Rough sleeping is the most visible form of homelessness.

People who live on the streets are more likely to be the victims of violence and substance abuse. It can also be damaging to physical and mental health.

This can make it difficult to engage with the support services that can help them leave the streets and rebuild their lives.

Funding is available for projects that prevent or relieve homelessness and rough sleeping in Cambridge. Find out about Homelessness Prevention Grants.

How we tackle rough sleeping

Our aim is to end rough sleeping altogether – we work with partners to tackle, prevent and reduce it.

Wherever possible, we try to prevent people from becoming homeless. When we are unable to prevent homelessness, we do our best to avoid the need for the person to sleep rough. We try to help rough sleepers leave the streets as quickly as possible.

  • We do not have the legal power to demand that a rough sleeper moves on. Only the police can demand that a rough sleeper leaves an area where there is a breach of the peace.
  • We will only intervene where there is antisocial behaviour associated with rough sleeping. We also deal with illegal encampments on council-owned green spaces.
  • We work closely with the charity Change Grow Live.

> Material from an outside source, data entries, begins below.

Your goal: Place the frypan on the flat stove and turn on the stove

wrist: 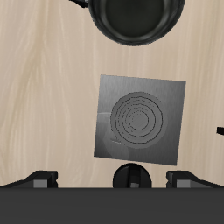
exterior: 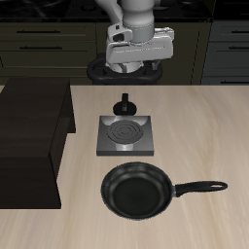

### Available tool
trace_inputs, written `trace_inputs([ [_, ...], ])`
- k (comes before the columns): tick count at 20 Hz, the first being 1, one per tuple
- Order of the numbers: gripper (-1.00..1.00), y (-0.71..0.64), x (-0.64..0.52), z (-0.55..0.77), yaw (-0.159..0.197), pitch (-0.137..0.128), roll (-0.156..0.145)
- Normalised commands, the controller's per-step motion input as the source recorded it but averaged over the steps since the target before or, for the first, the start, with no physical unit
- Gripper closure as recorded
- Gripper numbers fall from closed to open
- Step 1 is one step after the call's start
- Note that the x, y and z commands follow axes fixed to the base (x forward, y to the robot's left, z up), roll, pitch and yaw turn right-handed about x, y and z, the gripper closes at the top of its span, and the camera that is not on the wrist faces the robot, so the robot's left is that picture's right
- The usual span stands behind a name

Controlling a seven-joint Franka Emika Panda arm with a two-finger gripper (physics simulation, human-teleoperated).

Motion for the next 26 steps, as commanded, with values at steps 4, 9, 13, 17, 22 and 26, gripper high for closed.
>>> trace_inputs([
  [4,-1.00,-0.01,0.30,0.02,-0.022,0.026,-0.018],
  [9,-1.00,0.03,0.37,-0.01,-0.001,0.010,-0.013],
  [13,-1.00,-0.07,0.47,-0.01,-0.016,0.011,-0.077],
  [17,-1.00,0.03,0.49,-0.09,-0.011,0.052,-0.010],
  [22,-1.00,-0.03,0.37,-0.05,-0.008,0.019,-0.053],
  [26,-1.00,0.15,0.39,-0.03,0.032,0.022,-0.008],
])
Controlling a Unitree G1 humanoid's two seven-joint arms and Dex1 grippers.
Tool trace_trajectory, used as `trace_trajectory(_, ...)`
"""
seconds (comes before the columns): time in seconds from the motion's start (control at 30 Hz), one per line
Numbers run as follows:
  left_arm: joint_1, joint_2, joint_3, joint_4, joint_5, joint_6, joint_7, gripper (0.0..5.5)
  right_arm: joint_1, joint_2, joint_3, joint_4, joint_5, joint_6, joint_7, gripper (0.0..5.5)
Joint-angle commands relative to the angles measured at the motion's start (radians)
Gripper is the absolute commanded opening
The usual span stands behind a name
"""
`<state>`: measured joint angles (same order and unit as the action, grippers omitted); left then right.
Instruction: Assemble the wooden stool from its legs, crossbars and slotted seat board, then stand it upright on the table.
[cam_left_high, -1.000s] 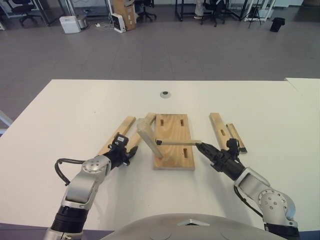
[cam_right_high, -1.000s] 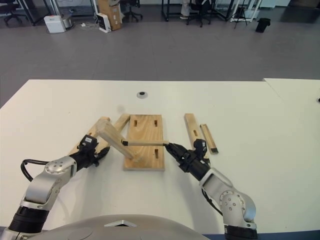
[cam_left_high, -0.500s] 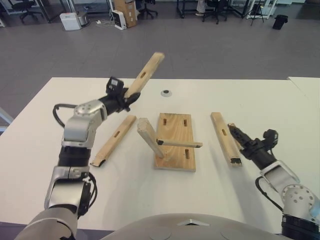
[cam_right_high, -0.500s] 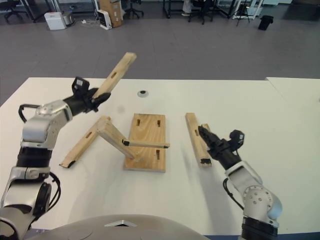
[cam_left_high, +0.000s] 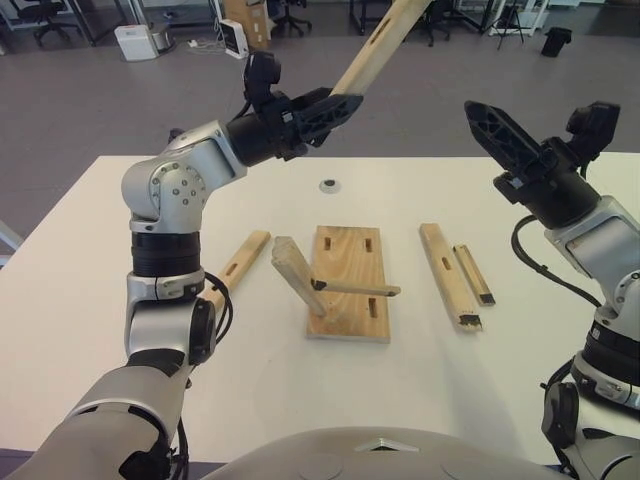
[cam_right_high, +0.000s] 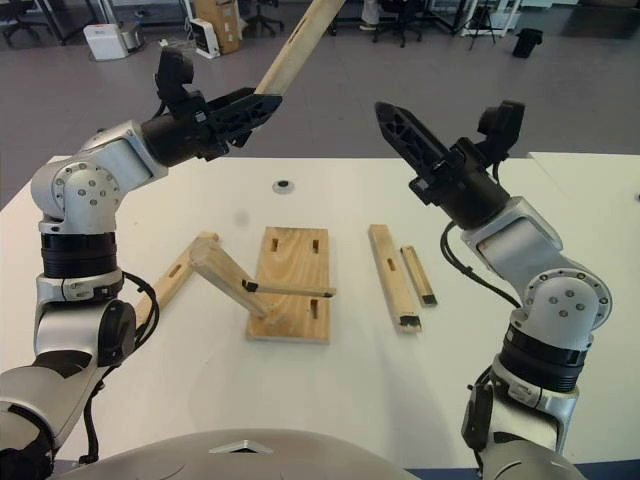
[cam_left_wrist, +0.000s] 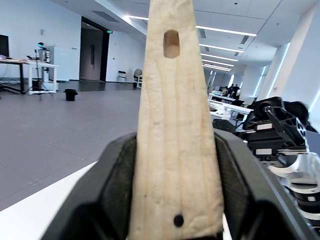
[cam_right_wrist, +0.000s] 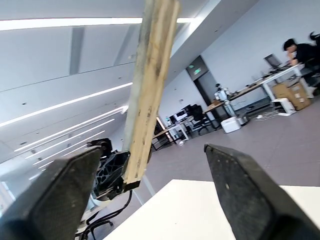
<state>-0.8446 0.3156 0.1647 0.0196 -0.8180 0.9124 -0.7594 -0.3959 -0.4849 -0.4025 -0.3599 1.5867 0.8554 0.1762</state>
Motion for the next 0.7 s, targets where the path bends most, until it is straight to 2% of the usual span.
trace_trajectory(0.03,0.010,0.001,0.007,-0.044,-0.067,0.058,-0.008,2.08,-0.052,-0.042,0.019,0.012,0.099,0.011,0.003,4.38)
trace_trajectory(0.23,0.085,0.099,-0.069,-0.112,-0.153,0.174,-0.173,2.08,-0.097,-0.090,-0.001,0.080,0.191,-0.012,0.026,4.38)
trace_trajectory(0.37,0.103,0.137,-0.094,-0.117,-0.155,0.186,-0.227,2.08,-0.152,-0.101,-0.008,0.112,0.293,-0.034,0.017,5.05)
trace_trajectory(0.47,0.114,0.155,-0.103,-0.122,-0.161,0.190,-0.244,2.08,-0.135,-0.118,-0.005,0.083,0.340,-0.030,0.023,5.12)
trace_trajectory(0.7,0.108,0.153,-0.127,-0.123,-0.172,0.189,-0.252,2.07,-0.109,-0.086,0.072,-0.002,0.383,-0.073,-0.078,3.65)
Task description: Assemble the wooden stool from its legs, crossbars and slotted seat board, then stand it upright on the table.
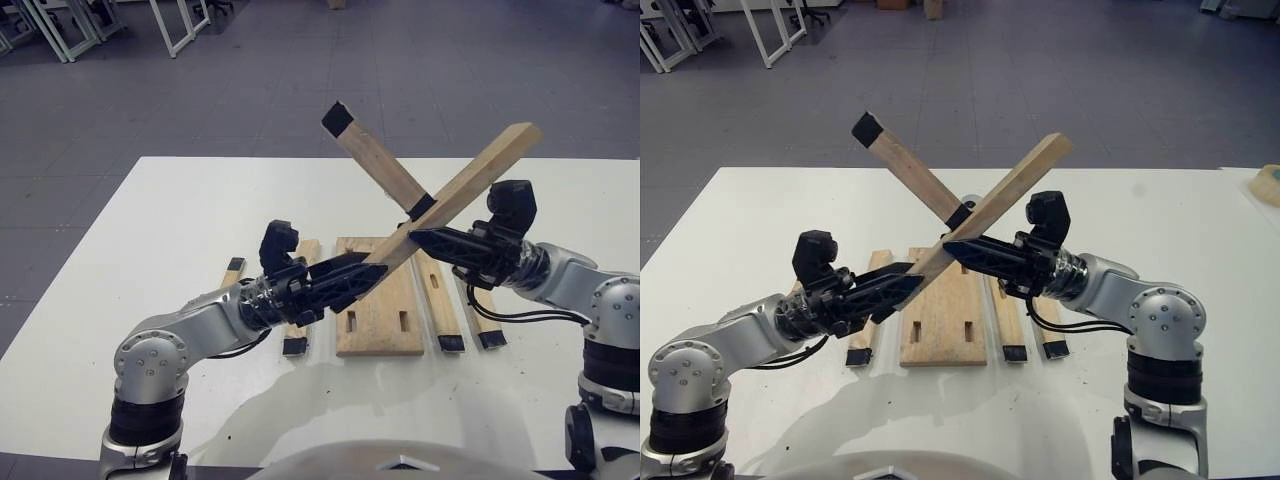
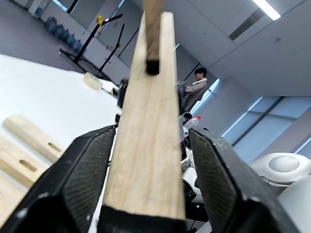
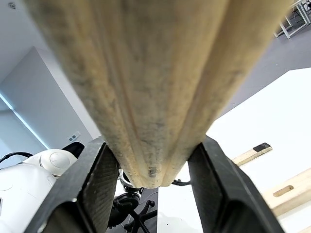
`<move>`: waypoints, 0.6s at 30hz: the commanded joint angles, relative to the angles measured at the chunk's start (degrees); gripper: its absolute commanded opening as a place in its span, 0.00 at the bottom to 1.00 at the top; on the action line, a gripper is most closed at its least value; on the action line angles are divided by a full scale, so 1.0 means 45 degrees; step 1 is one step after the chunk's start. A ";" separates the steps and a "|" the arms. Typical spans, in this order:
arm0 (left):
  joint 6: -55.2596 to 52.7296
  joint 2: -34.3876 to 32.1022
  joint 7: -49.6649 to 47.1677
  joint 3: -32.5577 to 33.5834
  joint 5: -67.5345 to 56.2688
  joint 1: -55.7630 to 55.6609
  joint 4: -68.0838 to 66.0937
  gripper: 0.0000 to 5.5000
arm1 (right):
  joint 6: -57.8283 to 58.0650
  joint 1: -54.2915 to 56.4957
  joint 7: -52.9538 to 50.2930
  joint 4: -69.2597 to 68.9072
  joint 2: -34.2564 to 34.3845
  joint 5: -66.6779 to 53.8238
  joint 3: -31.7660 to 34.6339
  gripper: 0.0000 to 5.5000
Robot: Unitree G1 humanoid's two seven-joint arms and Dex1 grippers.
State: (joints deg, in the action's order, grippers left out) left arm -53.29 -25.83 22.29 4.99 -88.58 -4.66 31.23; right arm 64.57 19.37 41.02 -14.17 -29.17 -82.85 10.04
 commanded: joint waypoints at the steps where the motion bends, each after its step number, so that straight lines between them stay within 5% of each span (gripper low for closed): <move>1: 0.1006 -0.0061 0.0248 0.1240 -0.0183 0.0139 -0.0608 0.55 | -0.0033 -0.0270 0.0380 0.0009 -0.0485 0.0507 -0.0016 0.37; 4: 0.1805 -0.0159 -0.0191 0.1738 0.1119 -0.0154 -0.1299 0.55 | -0.0172 -0.0759 0.1002 0.0009 -0.1032 0.1324 -0.0060 0.37; 10: 0.4410 -0.3010 0.0912 -0.3411 1.1409 0.0441 -0.1806 0.55 | -0.1613 -0.0902 0.1901 0.0922 -0.1800 0.4246 -0.0380 0.37; 18: 0.5908 -0.3281 0.1664 -0.7485 1.7530 -0.0114 -0.1708 0.55 | -0.4865 -0.0460 0.1009 0.2410 -0.1055 0.8290 -0.0945 0.37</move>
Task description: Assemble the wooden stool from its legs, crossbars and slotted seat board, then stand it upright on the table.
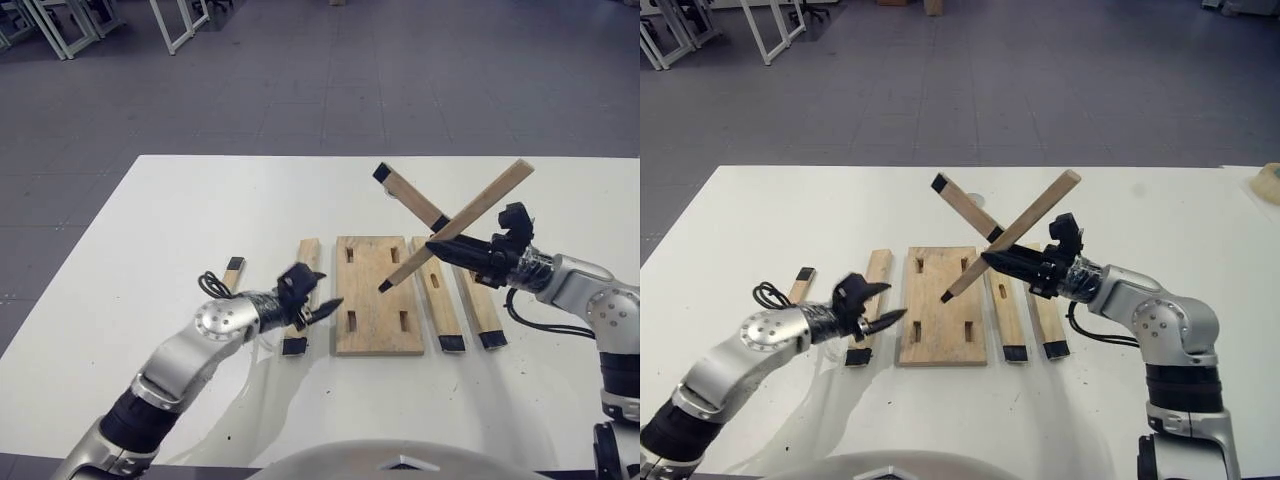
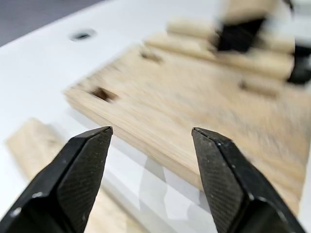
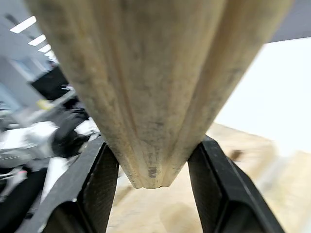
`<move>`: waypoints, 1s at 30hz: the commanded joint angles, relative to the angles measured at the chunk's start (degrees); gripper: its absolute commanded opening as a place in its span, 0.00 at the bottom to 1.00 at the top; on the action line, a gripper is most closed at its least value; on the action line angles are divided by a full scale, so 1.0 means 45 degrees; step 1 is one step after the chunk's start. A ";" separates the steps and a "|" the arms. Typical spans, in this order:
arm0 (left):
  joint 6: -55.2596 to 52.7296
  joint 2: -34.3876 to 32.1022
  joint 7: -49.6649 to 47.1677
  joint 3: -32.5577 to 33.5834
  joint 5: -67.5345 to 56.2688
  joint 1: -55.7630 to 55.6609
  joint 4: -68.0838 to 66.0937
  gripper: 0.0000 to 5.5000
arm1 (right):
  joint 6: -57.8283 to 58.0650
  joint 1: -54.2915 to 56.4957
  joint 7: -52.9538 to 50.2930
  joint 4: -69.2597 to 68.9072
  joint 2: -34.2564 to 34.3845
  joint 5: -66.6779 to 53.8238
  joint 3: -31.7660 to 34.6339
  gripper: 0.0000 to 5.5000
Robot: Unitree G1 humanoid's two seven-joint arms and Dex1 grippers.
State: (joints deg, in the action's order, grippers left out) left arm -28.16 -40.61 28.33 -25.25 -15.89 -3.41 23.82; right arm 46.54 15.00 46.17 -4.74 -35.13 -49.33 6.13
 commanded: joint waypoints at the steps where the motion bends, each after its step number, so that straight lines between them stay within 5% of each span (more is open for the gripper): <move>1: 0.0318 0.0120 0.0382 -0.0866 0.1646 -0.0390 -0.0088 0.55 | -0.1017 0.0551 -0.0122 0.0382 0.0328 0.1021 -0.0071 0.37; 10: -0.0433 -0.0695 0.1819 -0.2581 0.5040 -0.0798 -0.0465 0.55 | -0.2304 0.1355 0.0031 0.0736 0.0518 0.2488 -0.0269 0.37; 30: 0.2434 -0.2357 0.4045 -0.1043 0.5933 -0.0574 -0.1984 0.55 | -0.4650 0.2704 0.3221 0.2613 0.0697 0.5441 -0.2771 0.37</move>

They visit rough sleepers and attempt to engage with them to offer support and advice.
  • We remove items that appear to have been abandoned on the street or an open space. We have strict procedures for dealing with items that we remove.
  • Working with the Cambridgeshire Community Foundation, we provide Street Aid grants to help rough sleepers get off and stay off the streets.

Read more about how we help tackle homelessness.

Report rough sleeping

You can use StreetLink to alert local agencies about someone who is sleeping rough who in turn will try to help the person access support and accommodation.

StreetLink is a government-funded service that requires registration with your email address and a password.

Alternatively, if you do not wish to register, you can report rough sleeping to us and we will alert the relevant agencies on your behalf.

You can also report antisocial behaviour if you are affected by it in relation to rough sleeping.

Begging

Begging is often seen as linked to rough sleeping, but this is not always the case.

You might see people on the street with a sign asking for money to help them pay for accommodation. This is still classed as begging, even if there is no verbal request for money.

Nobody needs to beg to get into hostel accommodation. Hostels in Cambridge are free to enter, and eligible people can claim housing benefit to help pay for it.

Report begging to the police – report crime online, or phone 101.

If you give money to someone begging on the street, you might be doing more harm than good.

If you want to help people on the streets, you can donate to Street Aid instead of giving cash. All money donated to the scheme goes to grants for people who are, or have been, on the streets to help them leave the streets behind.